Critical Issues in Mentoring

Critical Issues

While mentoring is an age-old concept that has transformed lives throughout history, current events often cause us to rethink strategies and possibilities for this powerful intervention. As new issues arise, CMP will address the implications of these for mentoring, and the ways in which we as youth advocates must respond.

Mentoring as an Essential Service in the Age of COVID

In April 2020, CMP began gathering together mentoring professionals throughout California in monthly roundtable sessions to identify the challenges and impacts of COVID-19 on mentees, their families, and the communities we serve. Feedback from 64 participants from across the state indicated that lack of access to basic needs is one of the key areas negatively affecting mentees and their families.  These include the lack of:

  1. Access to food, housing expenses, and rental protection.
  2. Access to mental health services to address the isolation and fear experienced by both youth and their parents/caregivers.
  3. Access to internet and technology to allow low-resource mentees to stay connected to their mentors, schools, and peers.

Current research shows that mentoring can be an effective strategy to address the above basic physical and emotional needs.

  1. Mentoring can serve as a conduit for youth and families to access basic needs. Families are often more comfortable sharing their needs with a mentor or mentoring staff than they might be with social workers, who are often seen as “part of the system.” During the COVID crisis, mentoring programs can reach out to youth and families that are in need of basic support to relieve the economic and mental health impact endured throughout our state.
  2. Mentoring supports social-emotional development, positively impacting mental health. Research has shown that youth who participated in mentoring for two years report higher emotional, social, and psychological well-being than those that received no or one year of mentoring supports. Youth are possibly the most vulnerable during a pandemic, and with the uncertainty of the future, mental health needs have expanded exponentially.  Youth who have a trusted adult who can provide support and guidance during a difficult time will be better able to process the new, unplanned challenges they are now dealing with and link them to needed resources.
  3. Mentoring programs can support and provide necessary technology to keep youth connected.  Mentoring programs are going virtual!  Staff can track and monitor one-on-one engagement, as well as provide group sessions that keep youth connected with both their peers, and with caring adult mentors.

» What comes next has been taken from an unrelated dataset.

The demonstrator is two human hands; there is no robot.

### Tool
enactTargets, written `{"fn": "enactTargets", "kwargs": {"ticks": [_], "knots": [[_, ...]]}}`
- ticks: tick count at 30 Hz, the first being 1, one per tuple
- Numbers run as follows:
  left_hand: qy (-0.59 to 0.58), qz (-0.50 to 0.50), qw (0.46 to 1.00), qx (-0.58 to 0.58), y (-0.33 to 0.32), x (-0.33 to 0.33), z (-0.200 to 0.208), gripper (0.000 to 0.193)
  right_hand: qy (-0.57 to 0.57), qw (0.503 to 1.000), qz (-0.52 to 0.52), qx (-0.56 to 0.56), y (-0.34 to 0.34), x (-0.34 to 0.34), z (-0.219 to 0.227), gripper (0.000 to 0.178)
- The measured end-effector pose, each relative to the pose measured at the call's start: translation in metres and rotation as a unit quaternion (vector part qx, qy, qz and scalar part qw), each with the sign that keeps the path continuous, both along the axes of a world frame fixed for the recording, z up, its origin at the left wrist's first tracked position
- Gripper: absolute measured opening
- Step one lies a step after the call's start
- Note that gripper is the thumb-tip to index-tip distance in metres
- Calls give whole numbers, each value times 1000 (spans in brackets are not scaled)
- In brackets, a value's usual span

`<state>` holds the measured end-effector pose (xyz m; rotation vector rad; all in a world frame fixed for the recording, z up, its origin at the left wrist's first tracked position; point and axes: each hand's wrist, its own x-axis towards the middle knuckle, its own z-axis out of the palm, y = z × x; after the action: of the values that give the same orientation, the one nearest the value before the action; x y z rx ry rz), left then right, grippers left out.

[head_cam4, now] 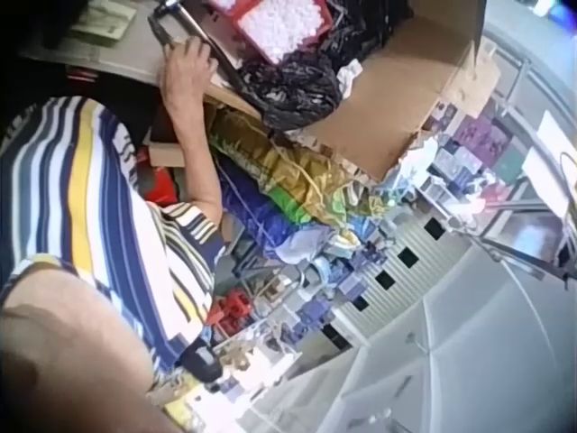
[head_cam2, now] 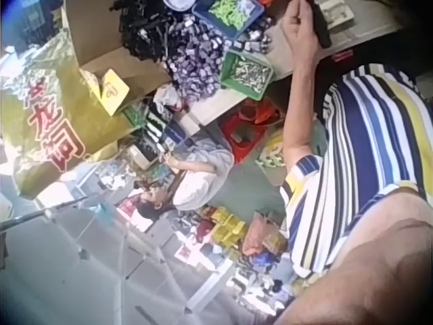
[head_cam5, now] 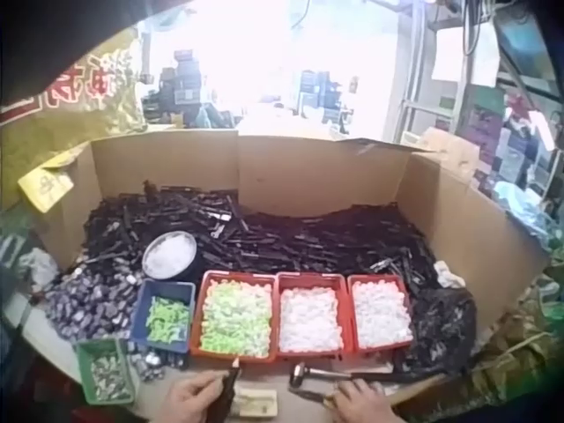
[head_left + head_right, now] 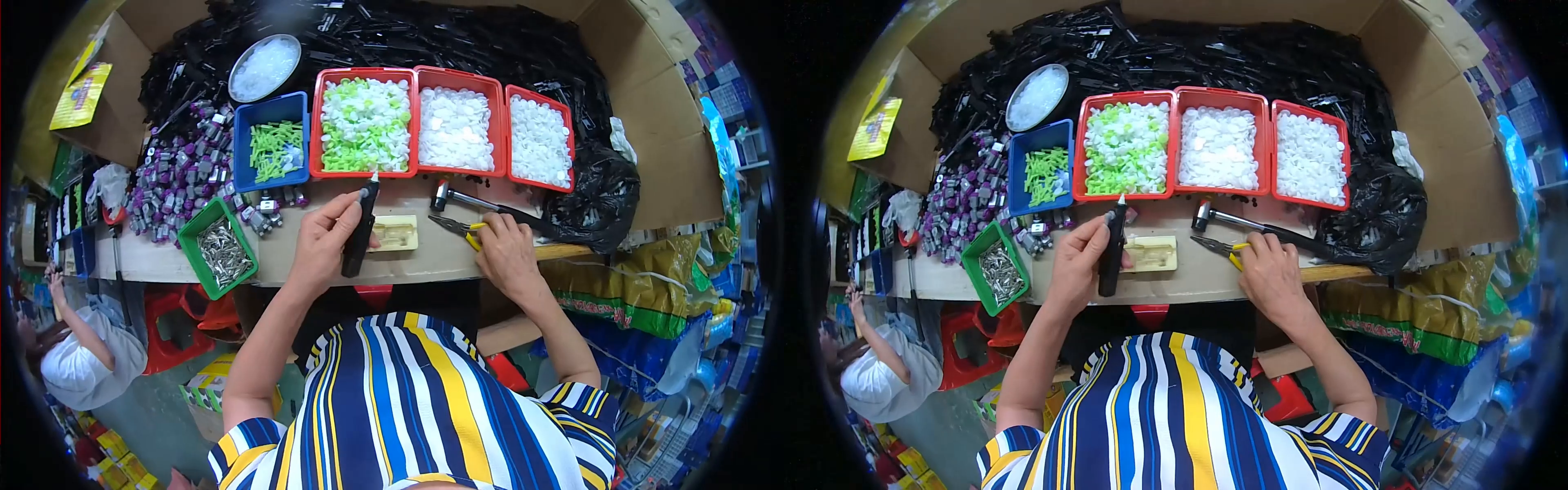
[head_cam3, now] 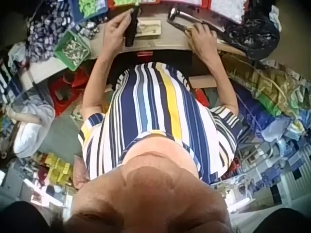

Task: Assembling small plastic components for toy parts at a factory workbench using pliers.

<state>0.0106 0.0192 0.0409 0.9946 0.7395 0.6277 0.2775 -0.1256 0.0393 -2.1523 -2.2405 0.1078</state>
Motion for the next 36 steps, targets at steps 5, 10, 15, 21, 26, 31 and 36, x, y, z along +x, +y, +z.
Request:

What is needed to support mentoring programs as an essential service?

  1. Provide funding and in-kind support for:
  2. mentoring programs in your community to expand existing outreach and program engagement, which will help bridge the COVID-19 resource and isolation gap that currently exists.
  3. Technology purchases that will support virtual mentoring programs locally and across California.
  4. Partner with CMP to advocate for mentoring as an essential service across the state by using your sphere of influence and local connections.
  5. Partner with CMP to provide training to local mentoring programs to assess and expand virtual mentoring services.
  6. Donate your time and become a mentor!

Racial Justice in Mentoring

The California Mentoring Partnership stands in solidarity with Black Lives Matter and all communities of color, against all forms of systemic racism and violence. We recognize that while our field has always given attention to the need for culturally relevant programming, a more explicit commitment to equity for the youth and families we serve is necessary. We call on our field to join us in embracing an explicitly anti-racist approach to diversity, inclusion, and equity in mentoring, and to the role our field must play in ending systemic racism.

Following the murders of George Floyd, Breonna Taylor, and Ahmaud Arbery, and the civil unrest that accompanied them, CMP turned significant attention in our statewide roundtables to discussions about how mentoring can be a strategy for racial justice and support of youth and families of color. We have convened a workgroup on this critical issue, engaging a multicultural and minority-led team of mentoring leaders throughout the state.

The workgroup defines an anti-racist approach to mentoring as one that recognizes the inherent racism in all American systems and structures: public education systems, health and human services, criminal justice systems, the mentoring field itself, and the community at large. Our approach seeks to root out racism in all its forms, and we believe this requires a deep transformation of our public and nonprofit systems and structures, far beyond surface reforms. Mentoring practitioners and advocates must act to empower youth and families most affected by these concerns to lead these efforts, and the CMP Racial Justice in Mentoring workgroup is committed to making the mentoring community in California a safe and supportive space in which this work can be undertaken.

Click here to view the full Blueprint-in-Progress

*Summary below.

California Racial Justice in Mentoring Blueprint-in-Progress

  1. Organize and sustain and ongoing BIPOC-led advocacy body for racial justice in mentoring.
  2. Deepen our field's competence in anti-racist approaches to programming and mentor-mentee interactions.
  3. Transform our mentoring organizations in CA to reflect anti-racist structures and practices.
  4. Create concrete opportunities for youth and parents to engage in social justice efforts with the support of mentors, mentor programs, and our statewide movement.
  5. Advocate for mentoring as a justice system diversion approach, and encourage reallocation of policing and prison funding to mentoring programs and other critical services.